What the task requires:
What is the number of lines in the data that contain "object"? Nothing besides that number, please.

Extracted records
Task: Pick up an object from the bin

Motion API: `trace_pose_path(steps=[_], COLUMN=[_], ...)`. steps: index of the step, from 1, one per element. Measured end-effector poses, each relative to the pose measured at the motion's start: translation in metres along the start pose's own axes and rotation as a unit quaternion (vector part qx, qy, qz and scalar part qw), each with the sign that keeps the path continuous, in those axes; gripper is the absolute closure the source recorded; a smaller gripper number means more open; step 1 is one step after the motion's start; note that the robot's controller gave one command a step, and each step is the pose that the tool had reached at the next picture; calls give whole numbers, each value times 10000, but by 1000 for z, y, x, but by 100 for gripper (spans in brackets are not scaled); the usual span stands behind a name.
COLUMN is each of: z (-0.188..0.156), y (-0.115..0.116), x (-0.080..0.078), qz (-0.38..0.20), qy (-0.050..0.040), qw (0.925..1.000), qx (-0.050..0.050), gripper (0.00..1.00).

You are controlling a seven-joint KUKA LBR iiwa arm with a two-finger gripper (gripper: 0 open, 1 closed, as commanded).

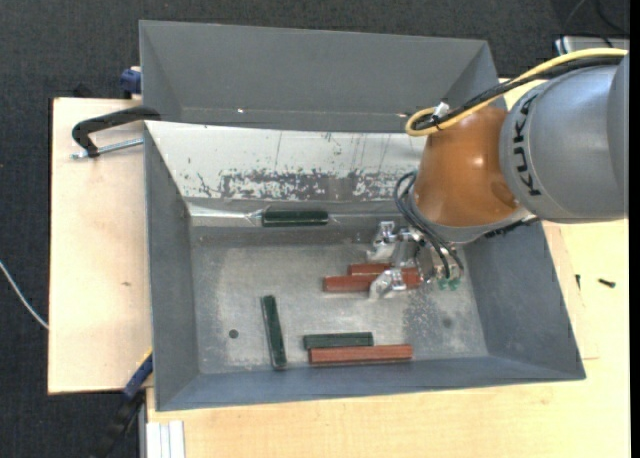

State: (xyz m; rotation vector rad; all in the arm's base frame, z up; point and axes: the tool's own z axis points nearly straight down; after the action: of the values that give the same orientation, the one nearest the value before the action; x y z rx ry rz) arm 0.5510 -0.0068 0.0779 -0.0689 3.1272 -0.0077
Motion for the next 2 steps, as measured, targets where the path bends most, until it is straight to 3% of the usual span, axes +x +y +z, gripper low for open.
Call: trace_pose_path(steps=[2], z=[-3], y=[0], x=[2], qz=[2], qy=[25], qw=[10000], qx=[-6], gripper=[100])
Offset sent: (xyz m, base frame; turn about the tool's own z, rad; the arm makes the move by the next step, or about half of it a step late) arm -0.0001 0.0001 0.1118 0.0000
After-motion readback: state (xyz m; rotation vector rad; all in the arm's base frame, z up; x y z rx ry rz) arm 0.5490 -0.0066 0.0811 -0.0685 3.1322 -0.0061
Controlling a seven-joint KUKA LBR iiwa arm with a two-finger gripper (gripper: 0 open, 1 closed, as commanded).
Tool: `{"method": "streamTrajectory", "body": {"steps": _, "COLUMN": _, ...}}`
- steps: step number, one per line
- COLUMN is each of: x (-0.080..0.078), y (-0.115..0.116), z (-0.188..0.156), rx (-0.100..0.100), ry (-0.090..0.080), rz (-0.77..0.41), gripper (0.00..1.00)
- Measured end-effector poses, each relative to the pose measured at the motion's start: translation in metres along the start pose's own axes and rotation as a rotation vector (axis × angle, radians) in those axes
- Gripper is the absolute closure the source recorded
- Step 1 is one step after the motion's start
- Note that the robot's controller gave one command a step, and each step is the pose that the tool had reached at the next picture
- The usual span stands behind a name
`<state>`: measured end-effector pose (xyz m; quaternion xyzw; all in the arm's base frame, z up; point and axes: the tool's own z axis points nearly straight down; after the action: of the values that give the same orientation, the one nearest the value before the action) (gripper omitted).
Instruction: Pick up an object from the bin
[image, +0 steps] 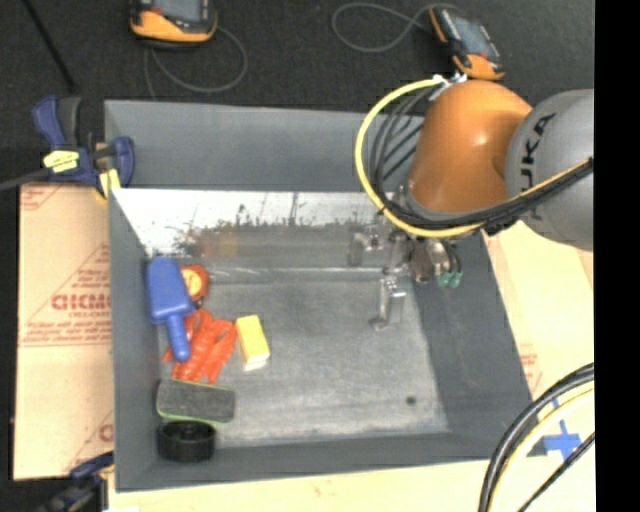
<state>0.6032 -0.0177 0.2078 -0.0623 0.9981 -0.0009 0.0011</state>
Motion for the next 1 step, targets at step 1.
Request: {"method": "streamTrajectory", "body": {"steps": 1, "x": -0.0187, "y": 0.0233, "z": 0.0257, "rx": -0.005, "ry": -0.005, "rz": -0.163, "gripper": 0.0}}
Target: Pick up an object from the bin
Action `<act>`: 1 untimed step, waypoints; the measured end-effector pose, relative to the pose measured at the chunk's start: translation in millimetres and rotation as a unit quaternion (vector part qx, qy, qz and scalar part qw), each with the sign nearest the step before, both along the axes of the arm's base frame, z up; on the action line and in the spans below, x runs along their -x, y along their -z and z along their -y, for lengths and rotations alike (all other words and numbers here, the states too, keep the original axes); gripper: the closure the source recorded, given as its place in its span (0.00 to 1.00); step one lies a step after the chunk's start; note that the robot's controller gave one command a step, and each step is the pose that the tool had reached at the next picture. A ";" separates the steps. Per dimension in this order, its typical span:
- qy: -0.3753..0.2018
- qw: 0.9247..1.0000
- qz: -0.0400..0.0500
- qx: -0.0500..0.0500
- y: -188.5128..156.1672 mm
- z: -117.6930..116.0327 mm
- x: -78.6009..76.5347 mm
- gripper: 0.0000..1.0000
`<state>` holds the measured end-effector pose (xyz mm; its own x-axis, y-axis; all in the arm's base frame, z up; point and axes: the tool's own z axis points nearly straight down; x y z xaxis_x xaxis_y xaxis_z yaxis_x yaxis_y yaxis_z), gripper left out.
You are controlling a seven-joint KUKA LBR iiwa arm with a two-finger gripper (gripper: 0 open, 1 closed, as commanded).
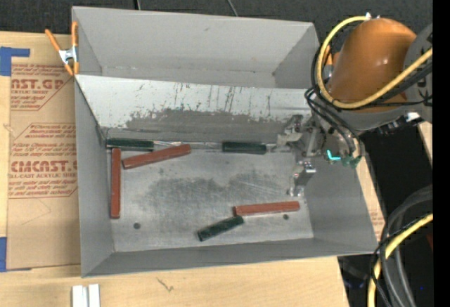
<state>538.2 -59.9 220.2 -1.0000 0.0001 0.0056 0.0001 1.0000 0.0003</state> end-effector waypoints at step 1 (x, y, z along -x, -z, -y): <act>0.000 1.000 0.002 0.000 -2.0 0.0 -0.6 0.00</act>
Offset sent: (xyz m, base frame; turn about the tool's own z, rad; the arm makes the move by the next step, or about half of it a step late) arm -0.0112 -0.0491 0.0310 -0.4216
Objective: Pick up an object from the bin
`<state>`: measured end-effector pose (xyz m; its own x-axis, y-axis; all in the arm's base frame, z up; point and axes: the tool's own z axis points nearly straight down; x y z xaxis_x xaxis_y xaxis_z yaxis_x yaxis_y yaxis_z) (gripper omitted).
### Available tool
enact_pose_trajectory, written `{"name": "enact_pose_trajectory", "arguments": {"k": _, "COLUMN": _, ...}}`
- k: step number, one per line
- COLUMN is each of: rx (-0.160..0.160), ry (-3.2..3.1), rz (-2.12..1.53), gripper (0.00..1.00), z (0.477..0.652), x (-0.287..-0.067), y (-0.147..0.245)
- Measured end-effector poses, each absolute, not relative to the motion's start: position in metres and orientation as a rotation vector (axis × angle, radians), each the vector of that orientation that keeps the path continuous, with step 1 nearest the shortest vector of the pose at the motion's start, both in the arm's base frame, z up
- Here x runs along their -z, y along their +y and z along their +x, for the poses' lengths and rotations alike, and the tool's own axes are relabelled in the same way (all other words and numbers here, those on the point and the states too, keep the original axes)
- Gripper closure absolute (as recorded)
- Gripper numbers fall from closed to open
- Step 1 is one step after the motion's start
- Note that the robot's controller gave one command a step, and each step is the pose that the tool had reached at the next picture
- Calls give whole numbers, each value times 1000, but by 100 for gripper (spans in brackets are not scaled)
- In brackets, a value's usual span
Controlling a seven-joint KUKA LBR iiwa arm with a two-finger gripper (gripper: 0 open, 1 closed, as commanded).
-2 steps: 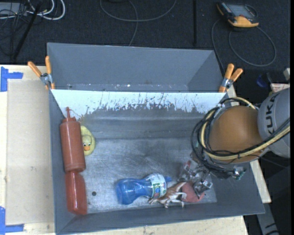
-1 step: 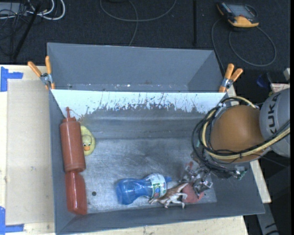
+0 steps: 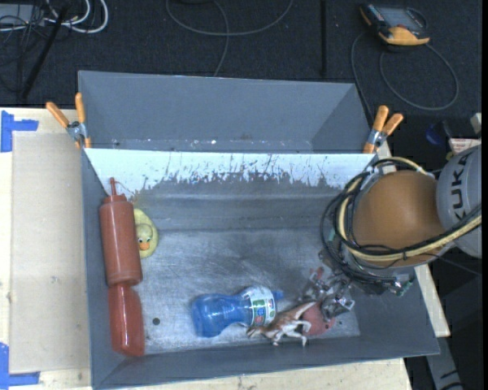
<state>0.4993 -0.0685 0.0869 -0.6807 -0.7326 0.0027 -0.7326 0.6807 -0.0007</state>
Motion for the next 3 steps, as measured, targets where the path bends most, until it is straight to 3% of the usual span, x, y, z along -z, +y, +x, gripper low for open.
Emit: {"name": "enact_pose_trajectory", "arguments": {"k": 3, "rx": 3, "ry": -2882, "rz": 1248, "gripper": 100, "z": 499, "x": -121, "y": -66}}
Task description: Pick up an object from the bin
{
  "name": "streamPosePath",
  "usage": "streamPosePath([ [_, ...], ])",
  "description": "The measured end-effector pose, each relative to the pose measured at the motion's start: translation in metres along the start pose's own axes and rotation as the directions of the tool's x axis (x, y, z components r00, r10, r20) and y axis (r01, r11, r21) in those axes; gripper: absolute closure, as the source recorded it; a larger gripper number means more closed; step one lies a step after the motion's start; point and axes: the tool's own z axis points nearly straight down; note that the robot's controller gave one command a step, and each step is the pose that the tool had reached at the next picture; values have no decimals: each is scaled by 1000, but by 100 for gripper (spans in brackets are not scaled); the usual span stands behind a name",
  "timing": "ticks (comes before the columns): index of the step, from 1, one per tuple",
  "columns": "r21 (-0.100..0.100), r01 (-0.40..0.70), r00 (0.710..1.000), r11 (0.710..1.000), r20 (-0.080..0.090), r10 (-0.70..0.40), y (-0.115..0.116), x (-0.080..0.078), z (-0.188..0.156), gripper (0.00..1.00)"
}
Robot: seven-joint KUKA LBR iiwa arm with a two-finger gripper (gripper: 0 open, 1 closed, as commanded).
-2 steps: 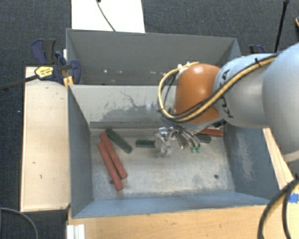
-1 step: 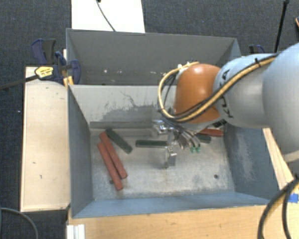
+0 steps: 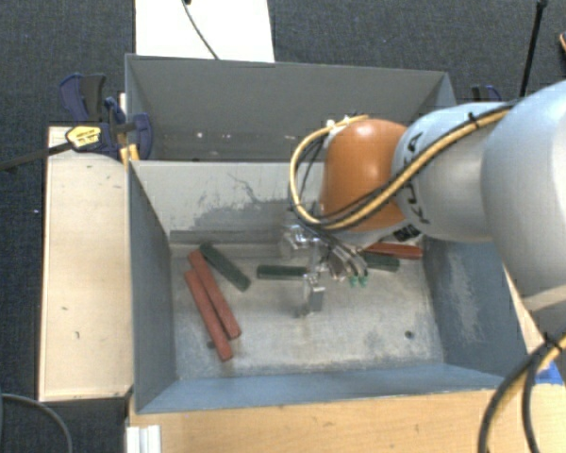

Completed exercise:
5